## WHAT IS NEEDED
All lines below between the line with "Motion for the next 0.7" and the line with "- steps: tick", including both, must be copied exactly, and the pictures must be omitted.

## MATERIALS PROVIDED
*****

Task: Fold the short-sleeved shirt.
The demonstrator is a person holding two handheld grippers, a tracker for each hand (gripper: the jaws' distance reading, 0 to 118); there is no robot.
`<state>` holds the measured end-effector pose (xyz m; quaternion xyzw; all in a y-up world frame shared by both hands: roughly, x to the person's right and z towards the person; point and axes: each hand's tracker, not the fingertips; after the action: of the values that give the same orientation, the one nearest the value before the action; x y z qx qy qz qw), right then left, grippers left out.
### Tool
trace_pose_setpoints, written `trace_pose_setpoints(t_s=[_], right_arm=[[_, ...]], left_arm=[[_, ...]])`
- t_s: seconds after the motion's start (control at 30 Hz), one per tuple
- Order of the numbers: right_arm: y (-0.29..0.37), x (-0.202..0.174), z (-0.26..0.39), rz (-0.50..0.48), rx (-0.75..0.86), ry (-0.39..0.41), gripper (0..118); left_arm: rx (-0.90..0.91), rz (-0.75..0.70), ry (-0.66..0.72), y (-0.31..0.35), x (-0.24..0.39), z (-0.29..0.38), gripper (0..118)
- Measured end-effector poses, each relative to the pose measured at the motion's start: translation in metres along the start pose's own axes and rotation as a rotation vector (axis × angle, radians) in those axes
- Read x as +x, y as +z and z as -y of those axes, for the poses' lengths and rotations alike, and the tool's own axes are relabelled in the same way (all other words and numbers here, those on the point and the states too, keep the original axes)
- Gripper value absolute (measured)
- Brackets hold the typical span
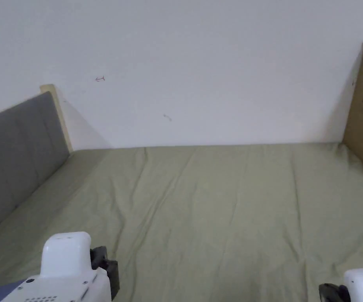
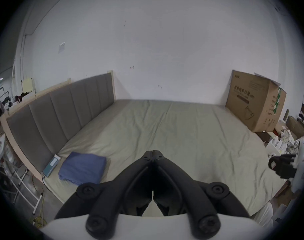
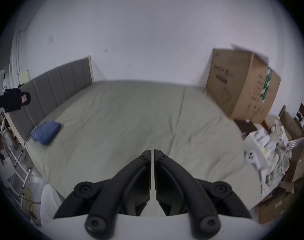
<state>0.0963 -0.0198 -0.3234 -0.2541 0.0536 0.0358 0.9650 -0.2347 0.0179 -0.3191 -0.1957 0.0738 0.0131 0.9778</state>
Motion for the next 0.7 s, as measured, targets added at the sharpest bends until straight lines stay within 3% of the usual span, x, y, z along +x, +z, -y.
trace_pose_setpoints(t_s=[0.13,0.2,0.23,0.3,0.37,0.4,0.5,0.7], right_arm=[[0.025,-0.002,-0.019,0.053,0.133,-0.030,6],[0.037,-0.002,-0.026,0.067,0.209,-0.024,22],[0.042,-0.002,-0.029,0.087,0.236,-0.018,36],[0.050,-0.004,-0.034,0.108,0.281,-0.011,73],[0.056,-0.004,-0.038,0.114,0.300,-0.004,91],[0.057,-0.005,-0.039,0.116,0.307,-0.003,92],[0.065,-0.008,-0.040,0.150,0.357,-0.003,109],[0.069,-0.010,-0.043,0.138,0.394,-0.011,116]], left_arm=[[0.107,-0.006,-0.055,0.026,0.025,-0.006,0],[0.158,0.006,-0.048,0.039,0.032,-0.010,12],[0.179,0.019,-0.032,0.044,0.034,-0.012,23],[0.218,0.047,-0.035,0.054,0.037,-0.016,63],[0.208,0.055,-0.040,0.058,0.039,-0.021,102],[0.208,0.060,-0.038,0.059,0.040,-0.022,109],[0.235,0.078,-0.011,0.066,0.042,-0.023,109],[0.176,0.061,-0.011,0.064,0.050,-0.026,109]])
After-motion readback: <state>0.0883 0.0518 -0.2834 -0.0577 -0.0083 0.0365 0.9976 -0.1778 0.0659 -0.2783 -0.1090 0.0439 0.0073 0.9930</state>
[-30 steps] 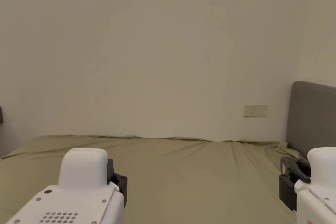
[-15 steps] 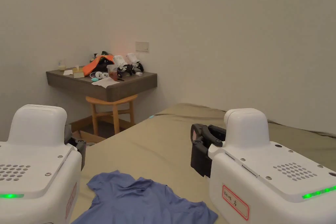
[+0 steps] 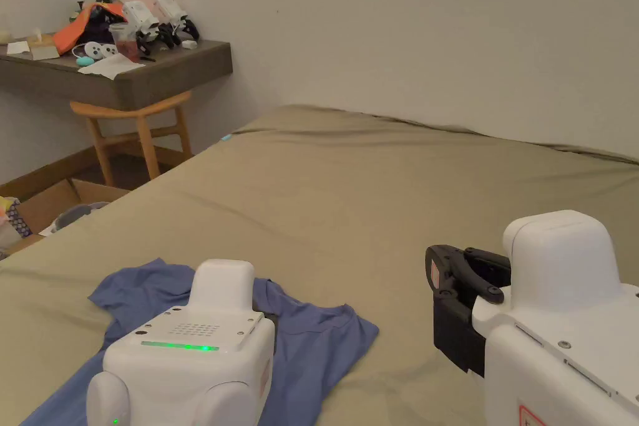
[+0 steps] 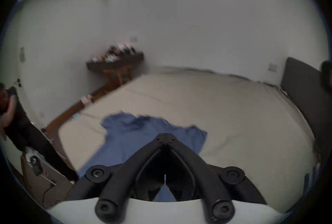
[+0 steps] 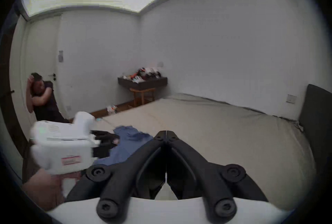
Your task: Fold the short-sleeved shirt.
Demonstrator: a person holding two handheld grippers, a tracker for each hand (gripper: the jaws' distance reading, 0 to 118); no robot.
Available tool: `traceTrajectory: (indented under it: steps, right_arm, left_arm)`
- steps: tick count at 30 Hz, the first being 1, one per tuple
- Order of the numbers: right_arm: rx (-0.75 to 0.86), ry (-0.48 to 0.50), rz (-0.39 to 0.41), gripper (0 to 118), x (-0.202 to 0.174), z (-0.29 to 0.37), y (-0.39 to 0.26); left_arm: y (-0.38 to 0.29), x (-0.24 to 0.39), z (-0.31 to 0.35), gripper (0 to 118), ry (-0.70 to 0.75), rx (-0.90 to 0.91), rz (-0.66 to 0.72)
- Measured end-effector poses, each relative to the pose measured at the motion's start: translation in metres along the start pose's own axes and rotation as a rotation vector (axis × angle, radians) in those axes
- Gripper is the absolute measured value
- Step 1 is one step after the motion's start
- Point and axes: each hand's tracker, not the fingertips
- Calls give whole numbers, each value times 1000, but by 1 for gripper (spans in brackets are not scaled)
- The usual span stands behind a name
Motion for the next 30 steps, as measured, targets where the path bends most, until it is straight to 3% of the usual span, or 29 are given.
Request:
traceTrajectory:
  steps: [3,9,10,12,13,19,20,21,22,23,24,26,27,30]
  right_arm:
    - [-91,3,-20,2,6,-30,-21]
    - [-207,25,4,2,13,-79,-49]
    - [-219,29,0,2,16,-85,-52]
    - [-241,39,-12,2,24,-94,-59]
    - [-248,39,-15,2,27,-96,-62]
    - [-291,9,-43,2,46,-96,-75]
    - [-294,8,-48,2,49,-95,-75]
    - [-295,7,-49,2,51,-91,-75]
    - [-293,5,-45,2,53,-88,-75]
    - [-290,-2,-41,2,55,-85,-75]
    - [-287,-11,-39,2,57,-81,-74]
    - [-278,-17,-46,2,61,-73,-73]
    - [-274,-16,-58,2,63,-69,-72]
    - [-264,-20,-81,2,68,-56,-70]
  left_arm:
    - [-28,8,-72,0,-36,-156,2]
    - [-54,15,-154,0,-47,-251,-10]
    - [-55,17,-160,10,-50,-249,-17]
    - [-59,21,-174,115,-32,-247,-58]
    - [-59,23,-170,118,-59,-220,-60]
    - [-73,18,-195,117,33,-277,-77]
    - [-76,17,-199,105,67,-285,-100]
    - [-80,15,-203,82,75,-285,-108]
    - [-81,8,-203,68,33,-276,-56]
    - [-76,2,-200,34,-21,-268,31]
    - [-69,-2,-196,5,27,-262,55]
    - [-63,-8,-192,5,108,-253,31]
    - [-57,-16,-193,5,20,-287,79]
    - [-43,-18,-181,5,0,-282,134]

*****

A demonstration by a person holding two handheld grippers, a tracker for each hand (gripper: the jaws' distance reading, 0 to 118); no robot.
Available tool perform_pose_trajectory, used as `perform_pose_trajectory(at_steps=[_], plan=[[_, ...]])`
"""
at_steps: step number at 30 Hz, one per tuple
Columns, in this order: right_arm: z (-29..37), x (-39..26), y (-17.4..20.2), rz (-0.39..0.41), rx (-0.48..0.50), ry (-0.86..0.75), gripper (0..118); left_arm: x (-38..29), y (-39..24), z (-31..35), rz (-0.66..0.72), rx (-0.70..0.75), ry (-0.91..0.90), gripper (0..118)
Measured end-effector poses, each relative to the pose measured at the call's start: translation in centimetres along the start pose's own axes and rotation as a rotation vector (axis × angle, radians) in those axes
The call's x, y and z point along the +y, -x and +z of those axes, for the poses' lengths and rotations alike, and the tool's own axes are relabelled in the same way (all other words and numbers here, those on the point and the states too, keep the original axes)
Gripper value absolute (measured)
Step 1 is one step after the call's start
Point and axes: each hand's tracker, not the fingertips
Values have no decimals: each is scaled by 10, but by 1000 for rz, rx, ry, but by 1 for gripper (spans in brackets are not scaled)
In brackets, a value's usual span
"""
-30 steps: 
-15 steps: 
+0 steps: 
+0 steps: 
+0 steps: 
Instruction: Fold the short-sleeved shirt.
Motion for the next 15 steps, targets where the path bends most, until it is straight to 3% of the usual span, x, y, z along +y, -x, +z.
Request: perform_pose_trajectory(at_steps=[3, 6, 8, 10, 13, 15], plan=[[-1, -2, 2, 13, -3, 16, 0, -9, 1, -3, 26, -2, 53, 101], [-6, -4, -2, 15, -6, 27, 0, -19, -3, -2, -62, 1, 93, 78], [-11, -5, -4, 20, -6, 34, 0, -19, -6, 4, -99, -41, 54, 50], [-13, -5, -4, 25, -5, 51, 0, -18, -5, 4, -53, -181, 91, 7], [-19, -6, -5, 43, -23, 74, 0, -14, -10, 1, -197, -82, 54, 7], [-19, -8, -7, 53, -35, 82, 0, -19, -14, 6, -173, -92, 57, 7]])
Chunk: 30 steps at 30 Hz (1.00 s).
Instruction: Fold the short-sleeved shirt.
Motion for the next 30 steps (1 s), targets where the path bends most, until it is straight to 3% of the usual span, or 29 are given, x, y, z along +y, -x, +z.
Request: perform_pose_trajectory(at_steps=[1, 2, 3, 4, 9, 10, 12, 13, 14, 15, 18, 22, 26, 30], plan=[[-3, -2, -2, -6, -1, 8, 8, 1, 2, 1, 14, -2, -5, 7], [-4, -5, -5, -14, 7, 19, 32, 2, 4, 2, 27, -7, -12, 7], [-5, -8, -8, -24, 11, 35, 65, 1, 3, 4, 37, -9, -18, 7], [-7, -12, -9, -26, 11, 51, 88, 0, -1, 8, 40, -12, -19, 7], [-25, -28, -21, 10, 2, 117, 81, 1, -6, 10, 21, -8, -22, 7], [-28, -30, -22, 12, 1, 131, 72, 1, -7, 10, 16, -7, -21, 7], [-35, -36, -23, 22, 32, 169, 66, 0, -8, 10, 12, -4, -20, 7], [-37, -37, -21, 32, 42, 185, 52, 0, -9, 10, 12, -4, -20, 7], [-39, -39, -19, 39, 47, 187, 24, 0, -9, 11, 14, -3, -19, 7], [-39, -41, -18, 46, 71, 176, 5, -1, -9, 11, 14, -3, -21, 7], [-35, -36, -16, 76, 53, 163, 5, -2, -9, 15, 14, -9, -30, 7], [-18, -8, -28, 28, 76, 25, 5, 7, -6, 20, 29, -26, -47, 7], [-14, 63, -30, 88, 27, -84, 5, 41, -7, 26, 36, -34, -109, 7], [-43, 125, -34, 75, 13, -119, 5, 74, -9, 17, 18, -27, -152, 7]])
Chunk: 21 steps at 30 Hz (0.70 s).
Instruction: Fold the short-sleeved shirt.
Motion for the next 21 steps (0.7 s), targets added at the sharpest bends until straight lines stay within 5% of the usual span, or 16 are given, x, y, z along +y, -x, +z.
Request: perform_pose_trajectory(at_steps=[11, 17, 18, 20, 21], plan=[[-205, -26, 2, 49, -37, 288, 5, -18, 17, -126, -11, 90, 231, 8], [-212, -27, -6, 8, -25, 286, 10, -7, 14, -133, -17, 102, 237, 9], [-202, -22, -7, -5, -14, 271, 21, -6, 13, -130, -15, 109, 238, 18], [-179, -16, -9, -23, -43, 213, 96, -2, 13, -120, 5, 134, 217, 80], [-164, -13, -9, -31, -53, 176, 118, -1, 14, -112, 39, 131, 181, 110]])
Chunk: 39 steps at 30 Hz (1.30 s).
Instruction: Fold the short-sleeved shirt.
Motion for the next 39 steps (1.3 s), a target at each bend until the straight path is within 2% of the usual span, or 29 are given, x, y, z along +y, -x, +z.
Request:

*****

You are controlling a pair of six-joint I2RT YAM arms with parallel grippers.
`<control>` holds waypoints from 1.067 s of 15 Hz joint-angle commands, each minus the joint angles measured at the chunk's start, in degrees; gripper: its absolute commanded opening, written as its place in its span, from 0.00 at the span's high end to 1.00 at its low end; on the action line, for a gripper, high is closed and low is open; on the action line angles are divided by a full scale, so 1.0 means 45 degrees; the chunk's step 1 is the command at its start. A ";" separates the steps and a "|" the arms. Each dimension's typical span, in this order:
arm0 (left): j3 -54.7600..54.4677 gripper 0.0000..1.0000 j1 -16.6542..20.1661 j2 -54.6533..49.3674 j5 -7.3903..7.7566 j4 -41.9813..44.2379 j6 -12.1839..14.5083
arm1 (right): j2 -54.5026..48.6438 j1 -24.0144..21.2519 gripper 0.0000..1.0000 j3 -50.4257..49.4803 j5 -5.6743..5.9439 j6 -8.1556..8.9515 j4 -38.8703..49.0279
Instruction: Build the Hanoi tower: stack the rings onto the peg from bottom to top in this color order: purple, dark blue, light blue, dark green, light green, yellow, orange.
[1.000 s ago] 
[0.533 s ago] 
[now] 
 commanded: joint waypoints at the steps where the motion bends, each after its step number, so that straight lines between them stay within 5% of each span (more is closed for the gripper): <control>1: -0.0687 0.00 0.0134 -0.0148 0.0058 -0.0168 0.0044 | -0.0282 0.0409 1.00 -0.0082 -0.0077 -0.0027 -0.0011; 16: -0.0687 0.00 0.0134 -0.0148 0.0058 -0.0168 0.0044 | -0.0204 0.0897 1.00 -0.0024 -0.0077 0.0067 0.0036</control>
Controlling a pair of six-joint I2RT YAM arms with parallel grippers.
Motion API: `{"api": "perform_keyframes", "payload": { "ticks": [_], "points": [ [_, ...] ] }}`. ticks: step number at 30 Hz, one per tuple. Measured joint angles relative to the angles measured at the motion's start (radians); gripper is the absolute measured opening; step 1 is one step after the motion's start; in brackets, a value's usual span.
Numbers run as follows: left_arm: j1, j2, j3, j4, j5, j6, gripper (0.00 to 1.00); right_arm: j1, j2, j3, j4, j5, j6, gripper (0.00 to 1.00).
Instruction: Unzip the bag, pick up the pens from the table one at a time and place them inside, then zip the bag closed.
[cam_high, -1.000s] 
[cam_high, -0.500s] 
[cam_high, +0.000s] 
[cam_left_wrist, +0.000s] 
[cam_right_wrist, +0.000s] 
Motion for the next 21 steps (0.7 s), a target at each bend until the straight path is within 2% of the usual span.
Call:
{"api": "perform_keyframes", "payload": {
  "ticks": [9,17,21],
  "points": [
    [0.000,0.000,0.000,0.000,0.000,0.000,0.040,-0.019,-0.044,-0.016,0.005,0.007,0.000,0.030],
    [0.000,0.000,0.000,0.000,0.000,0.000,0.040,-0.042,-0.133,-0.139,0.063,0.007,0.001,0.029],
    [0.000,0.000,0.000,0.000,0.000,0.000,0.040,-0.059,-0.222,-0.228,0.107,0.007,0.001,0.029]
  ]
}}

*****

## SOLVED EXERCISE
Motion for the next 0.7 s, as measured, targets added at the sharpest bends until straight lines stay within 3% of the usual span, x, y, z along +x, +z, -y.
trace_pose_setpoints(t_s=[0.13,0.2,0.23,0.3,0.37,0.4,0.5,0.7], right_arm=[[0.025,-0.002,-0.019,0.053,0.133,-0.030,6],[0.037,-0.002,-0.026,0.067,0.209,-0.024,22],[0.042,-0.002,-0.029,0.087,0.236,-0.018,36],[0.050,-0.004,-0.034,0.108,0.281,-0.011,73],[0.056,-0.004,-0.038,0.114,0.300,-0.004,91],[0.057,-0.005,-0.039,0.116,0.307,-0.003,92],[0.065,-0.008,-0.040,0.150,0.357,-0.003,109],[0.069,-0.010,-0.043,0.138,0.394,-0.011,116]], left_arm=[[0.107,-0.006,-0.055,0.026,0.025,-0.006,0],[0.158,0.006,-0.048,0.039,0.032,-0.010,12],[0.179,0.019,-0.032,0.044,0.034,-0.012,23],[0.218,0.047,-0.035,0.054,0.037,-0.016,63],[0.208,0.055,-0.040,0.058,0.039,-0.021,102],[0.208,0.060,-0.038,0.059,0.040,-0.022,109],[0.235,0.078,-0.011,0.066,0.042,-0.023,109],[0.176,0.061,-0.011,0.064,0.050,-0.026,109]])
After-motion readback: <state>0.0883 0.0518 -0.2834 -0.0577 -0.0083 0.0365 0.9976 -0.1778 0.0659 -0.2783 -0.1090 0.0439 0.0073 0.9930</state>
[-30 steps] 
[-15 steps] 
[+0 steps] 
[+0 steps] 
[+0 steps] 
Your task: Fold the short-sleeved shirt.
Demonstrator: a person holding two handheld grippers, a tracker for each hand (gripper: the jaws' distance reading, 0 to 118); no robot.
Available tool: `traceTrajectory: (indented under it: steps, right_arm, left_arm)`
- steps: tick count at 30 Hz, the first being 1, one per tuple

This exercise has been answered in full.